##### Provided data #####
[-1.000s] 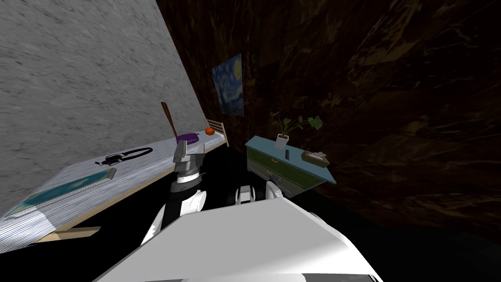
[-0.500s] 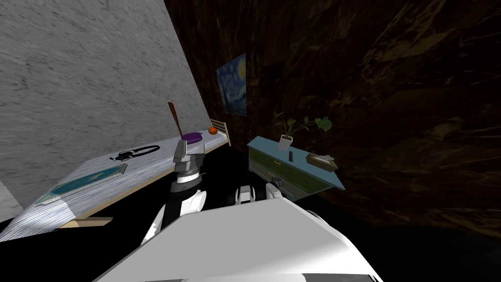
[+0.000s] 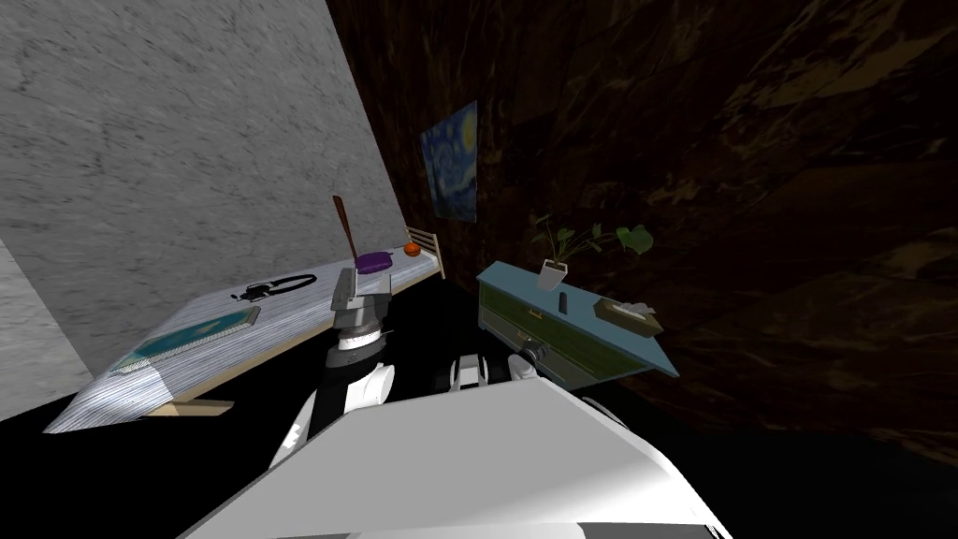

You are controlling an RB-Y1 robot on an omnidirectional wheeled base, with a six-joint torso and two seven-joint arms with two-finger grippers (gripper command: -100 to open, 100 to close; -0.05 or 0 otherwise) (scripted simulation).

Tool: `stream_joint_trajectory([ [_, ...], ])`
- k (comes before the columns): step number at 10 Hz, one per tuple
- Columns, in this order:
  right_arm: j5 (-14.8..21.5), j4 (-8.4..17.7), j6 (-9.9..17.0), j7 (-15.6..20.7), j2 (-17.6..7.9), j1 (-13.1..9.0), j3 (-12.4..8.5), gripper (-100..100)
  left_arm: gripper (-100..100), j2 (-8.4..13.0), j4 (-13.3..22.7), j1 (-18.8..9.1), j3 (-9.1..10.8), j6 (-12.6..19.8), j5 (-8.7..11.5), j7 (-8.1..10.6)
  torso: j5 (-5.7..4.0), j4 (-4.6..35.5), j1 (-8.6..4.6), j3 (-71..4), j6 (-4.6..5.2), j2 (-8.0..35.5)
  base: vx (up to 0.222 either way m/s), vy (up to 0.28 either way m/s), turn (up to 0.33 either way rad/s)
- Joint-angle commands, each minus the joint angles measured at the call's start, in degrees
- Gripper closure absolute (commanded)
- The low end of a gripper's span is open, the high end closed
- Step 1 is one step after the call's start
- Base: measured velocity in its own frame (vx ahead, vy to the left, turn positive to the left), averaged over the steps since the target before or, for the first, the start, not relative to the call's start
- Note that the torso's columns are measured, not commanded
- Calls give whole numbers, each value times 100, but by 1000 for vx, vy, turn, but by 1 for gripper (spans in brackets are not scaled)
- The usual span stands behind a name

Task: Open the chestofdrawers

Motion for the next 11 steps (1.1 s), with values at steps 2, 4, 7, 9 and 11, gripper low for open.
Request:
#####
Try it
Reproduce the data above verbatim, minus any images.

Task response
[-1.000s] 
[-0.500s] 
[+0.000s] 

You are controlling an RB-Y1 robot on an omnidirectional wheeled base, with a six-joint torso and two seven-joint arms with two-finger grippers (gripper command: -100 to open, 100 to close; -0.05 or 0 otherwise) (scripted simulation).

Tool: `stream_joint_trajectory([ [_, ...], ])`
- k (comes before the columns): step number at 10 Hz, one per tuple
- Columns, in this order:
  right_arm: j5 (-14.8..21.5), j4 (-8.4..17.7), j6 (-9.9..17.0), j7 (-15.6..20.7), j2 (-17.6..7.9), j1 (-13.1..9.0), j3 (-12.4..8.5), gripper (-100..100)
  left_arm: gripper (-100..100), j2 (-8.4..13.0), j4 (-13.3..22.7), j1 (-18.8..9.1), j3 (-9.1..10.8), j6 (-12.6..19.8), j5 (-8.7..11.5), j7 (-8.1..10.6)
  torso: j5 (-5.7..4.0), j4 (-4.6..35.5), j1 (-8.6..4.6), j3 (-71..4), j6 (-4.6..5.2), j2 (-8.0..35.5)
  base: vx (up to 0.222 either way m/s), vy (up to 0.28 either way m/s), turn (up to 0.33 either way rad/s)
- Joint-angle commands, each minus the joint angles measured at the call's start, in degrees
- Gripper closure absolute (commanded)
- The low end of a gripper's span is open, the high end closed
- Step 1 is one step after the call's start
- Base: measured velocity in its own frame (vx ahead, vy to the left, turn positive to the left), averaged over the steps since the target before or, for the first, the start, not relative to the call's start
- Note that the torso's columns are measured, not commanded
- Calls give whole numbers, each value times 100, but by 1000 for vx, vy, turn, but by 1 for gripper (spans in brackets are not scaled)
- The usual span stands behind a name

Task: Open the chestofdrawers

Motion for the next 11 steps (1.1 s), with values at steps 2, 4, 7, 9 and 11, gripper low for open.
Request:

There is nothing more to add to this answer.